[Dataset excerpts]

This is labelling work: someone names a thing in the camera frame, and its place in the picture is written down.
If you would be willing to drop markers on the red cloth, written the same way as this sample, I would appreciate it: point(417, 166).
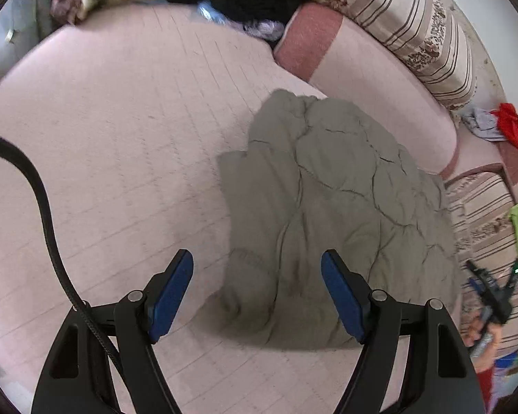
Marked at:
point(511, 123)

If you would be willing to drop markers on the grey cloth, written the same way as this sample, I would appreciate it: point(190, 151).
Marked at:
point(483, 123)

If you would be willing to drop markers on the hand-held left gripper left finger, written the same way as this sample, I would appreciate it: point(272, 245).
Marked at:
point(172, 295)

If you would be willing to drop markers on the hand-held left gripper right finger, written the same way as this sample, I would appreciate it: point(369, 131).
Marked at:
point(345, 299)

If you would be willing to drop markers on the grey quilted padded jacket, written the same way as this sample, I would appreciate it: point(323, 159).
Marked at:
point(328, 181)

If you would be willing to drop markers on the striped floral bolster pillow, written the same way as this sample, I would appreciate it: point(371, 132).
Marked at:
point(397, 17)

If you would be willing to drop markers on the striped floral seat cushion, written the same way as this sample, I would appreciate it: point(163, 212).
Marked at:
point(479, 220)

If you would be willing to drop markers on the pink cushion with dark band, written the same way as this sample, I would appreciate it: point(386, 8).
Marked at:
point(371, 77)

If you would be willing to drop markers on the person's right hand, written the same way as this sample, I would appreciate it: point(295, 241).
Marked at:
point(479, 338)

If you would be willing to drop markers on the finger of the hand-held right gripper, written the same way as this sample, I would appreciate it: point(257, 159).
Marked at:
point(475, 274)

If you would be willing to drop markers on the blue white cloth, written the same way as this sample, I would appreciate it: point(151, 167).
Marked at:
point(263, 28)

§ **WHAT IS NEEDED**
From the records above, tally every line that includes the word "floral" and reply with the total by itself.

§ **RESULT OF THIS TASK**
2